The final thing I tracked was the number of faces captured at any moment. If the user turns or postures so that they are clearly not paying attention, the model will not capture their face as it was only trained on frontal images. When this happens, I report them as “distracted”.

Sad -> Distracted

By tracking the number of faces and comparing it to how many were expected, I can get an idea of engagement during the call.

Finally, I wrote everything to CSV once the session was closed, so I could generate an analytics report. Below is a sample of it running with a group of 3.

5) Generate an Analytics Report

The final step was to determine how to present all of this in a simple, concise, and anonymous format. The first thing I wanted to display was an overall representation of the emotions during the call. So I landed on a “radio chart” showing all 7 emotions captured.

Because “neutral” was so overwhelming, I was curious to see if the other emotions were mostly positive or negative. I combined angry, disgusted, afraid, and sad into a “negative” group, and happy and surprised into a “positive group”.

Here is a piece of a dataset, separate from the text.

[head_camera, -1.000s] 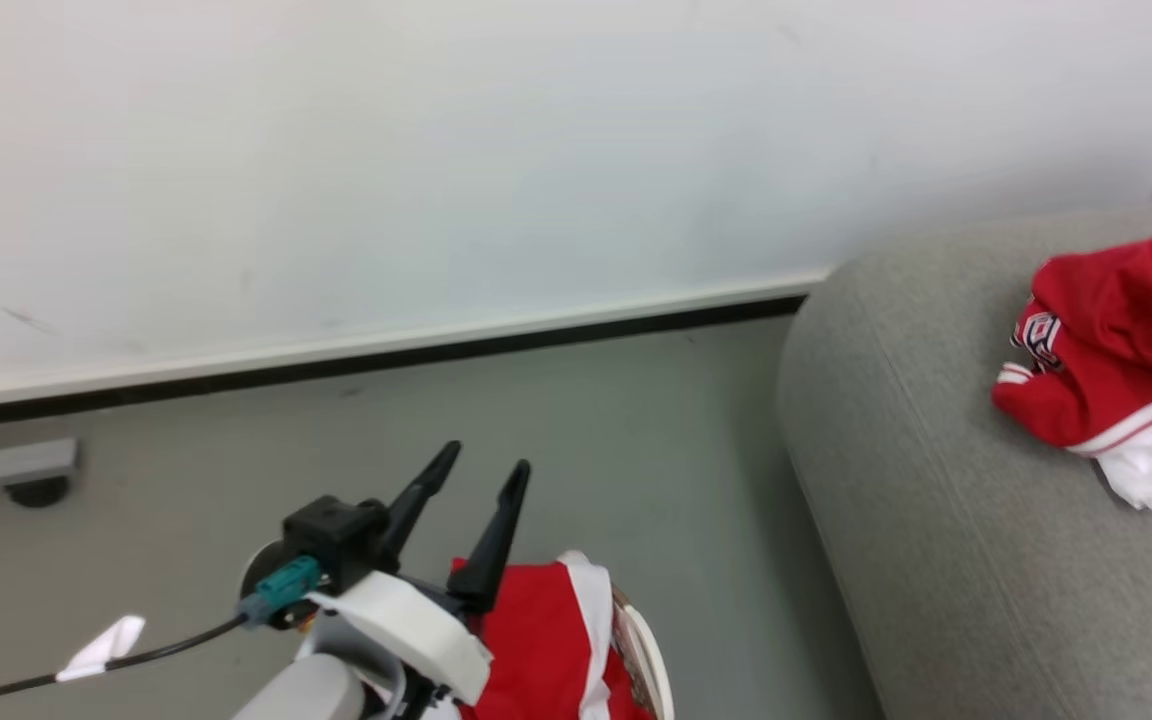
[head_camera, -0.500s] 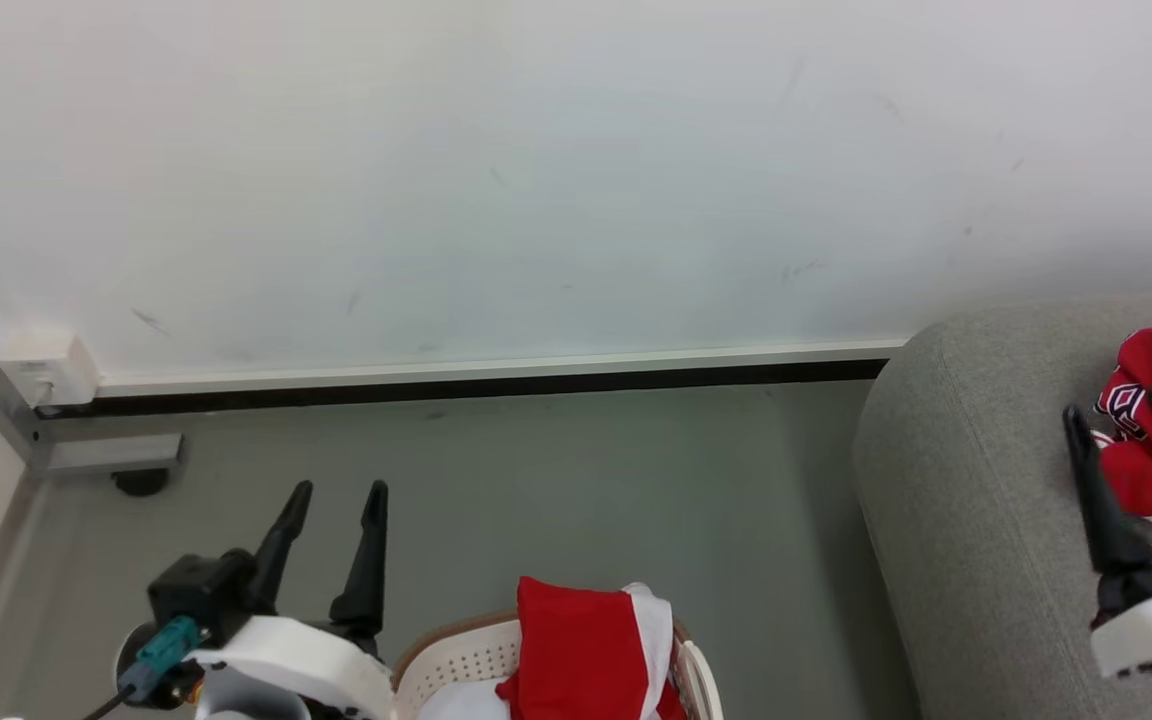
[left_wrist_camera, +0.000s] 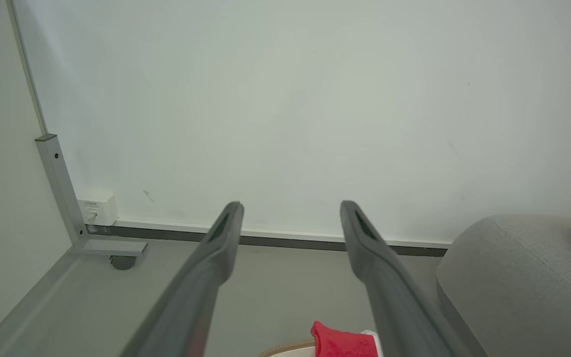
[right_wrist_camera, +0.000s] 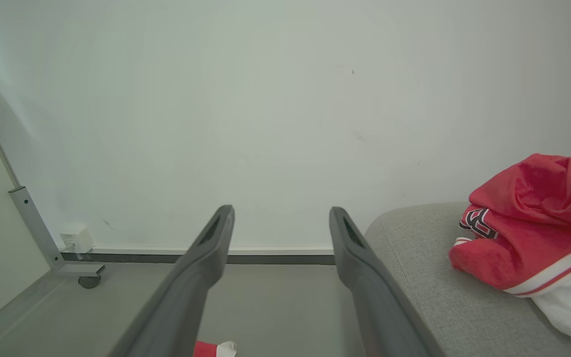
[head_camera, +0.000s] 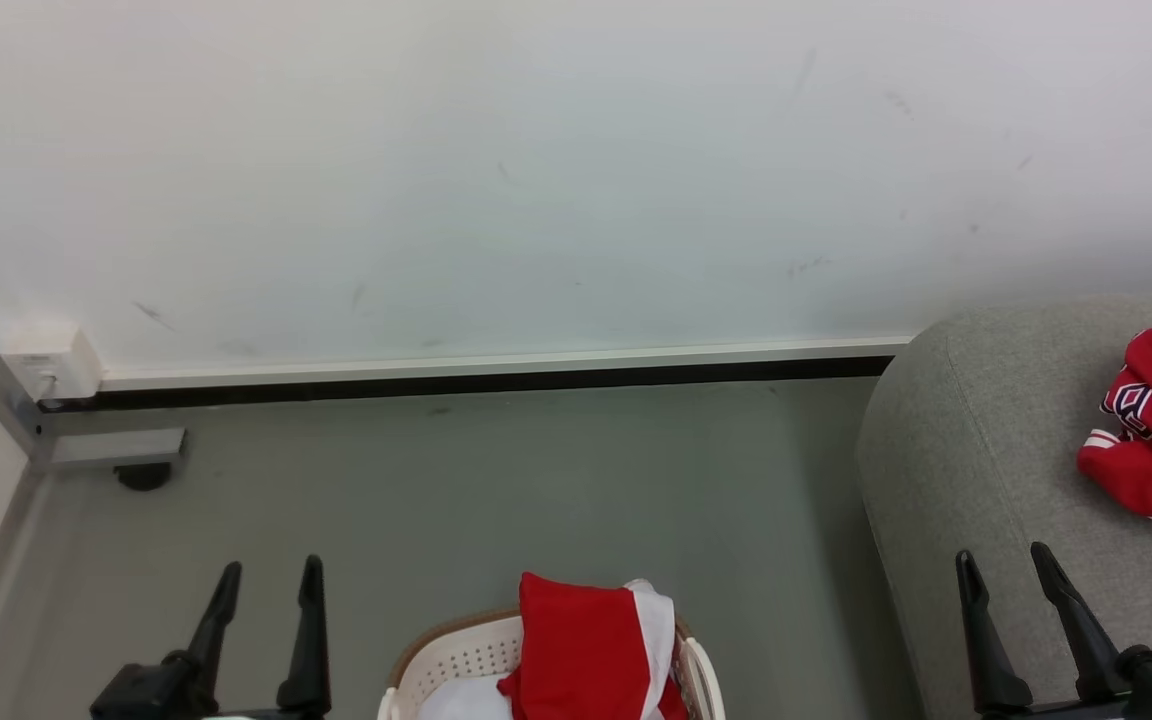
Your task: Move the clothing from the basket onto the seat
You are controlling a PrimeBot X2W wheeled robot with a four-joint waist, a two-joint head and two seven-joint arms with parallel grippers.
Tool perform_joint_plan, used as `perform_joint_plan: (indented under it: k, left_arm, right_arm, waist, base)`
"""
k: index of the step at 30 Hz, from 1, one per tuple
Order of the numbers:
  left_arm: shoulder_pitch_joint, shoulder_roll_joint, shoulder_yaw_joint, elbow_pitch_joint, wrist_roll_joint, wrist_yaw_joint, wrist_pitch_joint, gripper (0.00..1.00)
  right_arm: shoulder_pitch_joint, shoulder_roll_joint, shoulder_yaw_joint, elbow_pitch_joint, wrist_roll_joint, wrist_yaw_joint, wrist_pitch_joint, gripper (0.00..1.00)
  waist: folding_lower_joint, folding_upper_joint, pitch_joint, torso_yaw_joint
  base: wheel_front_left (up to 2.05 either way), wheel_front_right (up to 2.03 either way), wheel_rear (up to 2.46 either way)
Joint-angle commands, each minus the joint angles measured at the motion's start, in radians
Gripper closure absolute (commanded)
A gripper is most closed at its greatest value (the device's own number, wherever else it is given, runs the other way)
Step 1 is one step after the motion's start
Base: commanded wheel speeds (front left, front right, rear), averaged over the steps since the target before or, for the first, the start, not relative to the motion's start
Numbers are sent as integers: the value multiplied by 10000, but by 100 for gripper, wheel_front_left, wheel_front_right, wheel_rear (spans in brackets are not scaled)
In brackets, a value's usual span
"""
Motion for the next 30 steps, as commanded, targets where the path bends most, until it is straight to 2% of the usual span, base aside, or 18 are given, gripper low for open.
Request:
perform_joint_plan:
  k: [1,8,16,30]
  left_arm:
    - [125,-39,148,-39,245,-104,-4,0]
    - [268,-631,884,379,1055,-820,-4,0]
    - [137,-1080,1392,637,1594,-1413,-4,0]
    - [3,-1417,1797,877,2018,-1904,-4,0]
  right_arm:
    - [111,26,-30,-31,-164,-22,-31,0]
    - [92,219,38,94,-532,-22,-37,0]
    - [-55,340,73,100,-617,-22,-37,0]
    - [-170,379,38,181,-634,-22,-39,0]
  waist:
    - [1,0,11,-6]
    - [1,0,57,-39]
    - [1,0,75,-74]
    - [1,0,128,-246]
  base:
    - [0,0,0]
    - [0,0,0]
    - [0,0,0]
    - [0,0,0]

Next I wanted to evaluate engagement. As described before, I measured this by how many faces were registered in a frontal position, compared to how many faces were expected.

Finally, I was curious to understand how these all evolved over time. Were there periods of the call when everyone was very engaged, or periods where I said something that upset them? So I plotted positivity, negativity, and engagement over time to get an idea of how the meeting played out.

Putting this all together, a sample analytics report could look something like this.

Potential Uses

With the proof of concept done, there are a few ways I could see this being used productively. This would work well in meetings with a moderator or someone doing the bulk of the talking. This means that it would not be as appropriate in a collaborative meeting among peers, but it could be very valuable for a presentation.

Taking it a step further, recorded Zoom meetings generate a timestamped transcript. So big changes in engagement or attitudes in the audience could be identified programmatically and then referenced against the transcript, so the host can see exactly what they said that led to the reaction.

The other ideal use-case for this would be in online education. With kids all over the country dialing into class for the first time ever, we are in uncharted waters with managing student engagement. A program like this could be used to help give teachers insights into what is working and what isn’t, show them their engagement vs. their peers, and identify children who are routinely disengaged or upset.

However, there are major problems with all of this. First, in its current form, it’s a huge invasion of privacy. If this were built out, it would have to be disclosed and approved by users, but this could be as simple as a new paragraph in the license agreement that none of us would read or notice.

Even if users were informed and signed off, we would likely start to see unintended behavior, like fake modulation of emotions, or more creative disengagement designed to feign participation.

Conclusion

The question I set out to answer this week was: “Can I use Data Science to evaluate how my Zoom meeting went?” It took some work, but I think that the answer here is yes. But this introduces an entirely new question: “Should I?”

Unfortunately, I don’t think that this is a question we’ll get to properly debate. The truth is even if working remote isn’t the new normal, it has definitely become a whole lot more normalized through this process. Once the pandemic is over, I foresee many jobs, and even educational programs, remaining at least partly remote.

Employers and educators are going to want new metrics for this new way of working, and this solution could meet those needs. So ultimately, I do not think that this is a matter of “if”, but “when”. I just hope that whoever does make this a reality stays cognizant of the risks and ethical concerns. And if that someone needs help, I’m just a phone call away.